*** Opening Data below ***
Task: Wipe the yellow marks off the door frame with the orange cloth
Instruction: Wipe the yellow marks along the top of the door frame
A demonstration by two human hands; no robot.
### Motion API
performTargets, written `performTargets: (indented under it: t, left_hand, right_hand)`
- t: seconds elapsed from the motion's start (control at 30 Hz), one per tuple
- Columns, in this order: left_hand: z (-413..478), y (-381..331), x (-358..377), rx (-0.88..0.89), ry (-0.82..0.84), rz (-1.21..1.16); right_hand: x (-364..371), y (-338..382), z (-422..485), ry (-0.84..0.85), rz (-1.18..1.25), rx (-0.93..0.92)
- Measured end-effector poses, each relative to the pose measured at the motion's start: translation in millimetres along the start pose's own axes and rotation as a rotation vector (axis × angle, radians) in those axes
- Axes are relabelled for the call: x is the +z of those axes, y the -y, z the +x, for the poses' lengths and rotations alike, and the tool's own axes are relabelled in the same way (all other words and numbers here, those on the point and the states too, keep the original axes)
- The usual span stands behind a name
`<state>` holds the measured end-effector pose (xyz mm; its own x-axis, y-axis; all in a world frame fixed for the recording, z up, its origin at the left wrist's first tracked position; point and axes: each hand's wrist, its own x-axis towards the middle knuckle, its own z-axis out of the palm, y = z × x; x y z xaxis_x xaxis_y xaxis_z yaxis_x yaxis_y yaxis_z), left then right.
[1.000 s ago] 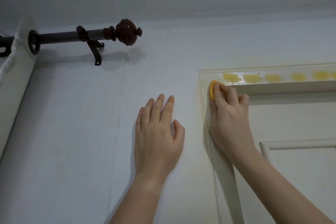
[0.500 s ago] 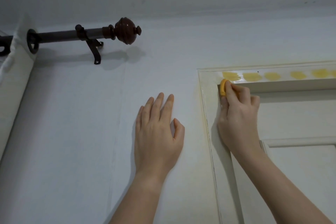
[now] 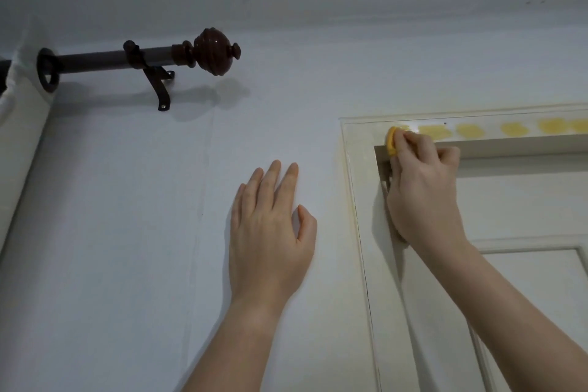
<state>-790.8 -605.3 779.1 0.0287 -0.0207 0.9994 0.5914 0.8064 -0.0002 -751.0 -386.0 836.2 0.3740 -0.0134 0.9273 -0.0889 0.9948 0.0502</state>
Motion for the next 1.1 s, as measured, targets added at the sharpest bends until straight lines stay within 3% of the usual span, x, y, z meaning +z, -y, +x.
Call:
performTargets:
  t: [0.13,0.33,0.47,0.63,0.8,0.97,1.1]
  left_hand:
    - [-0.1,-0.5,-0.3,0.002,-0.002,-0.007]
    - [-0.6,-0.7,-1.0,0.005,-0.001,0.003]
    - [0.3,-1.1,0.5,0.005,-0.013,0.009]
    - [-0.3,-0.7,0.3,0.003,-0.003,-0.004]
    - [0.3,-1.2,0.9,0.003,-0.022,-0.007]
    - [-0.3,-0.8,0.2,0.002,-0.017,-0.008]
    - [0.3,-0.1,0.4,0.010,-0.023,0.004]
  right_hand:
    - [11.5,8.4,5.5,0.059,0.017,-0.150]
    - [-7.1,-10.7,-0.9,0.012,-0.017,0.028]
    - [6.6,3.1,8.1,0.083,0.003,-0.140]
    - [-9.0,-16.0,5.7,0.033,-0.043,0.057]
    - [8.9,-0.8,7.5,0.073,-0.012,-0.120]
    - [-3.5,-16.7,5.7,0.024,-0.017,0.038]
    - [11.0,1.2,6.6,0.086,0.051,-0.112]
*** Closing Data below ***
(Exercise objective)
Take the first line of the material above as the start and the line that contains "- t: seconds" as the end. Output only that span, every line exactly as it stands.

(Solution)
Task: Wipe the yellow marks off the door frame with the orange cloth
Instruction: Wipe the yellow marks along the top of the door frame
A demonstration by two human hands; no robot.
### Motion API
performTargets, written `performTargets: (indented under it: t, left_hand, right_hand)`
- t: seconds elapsed from the motion's start (control at 30 Hz), one per tuple

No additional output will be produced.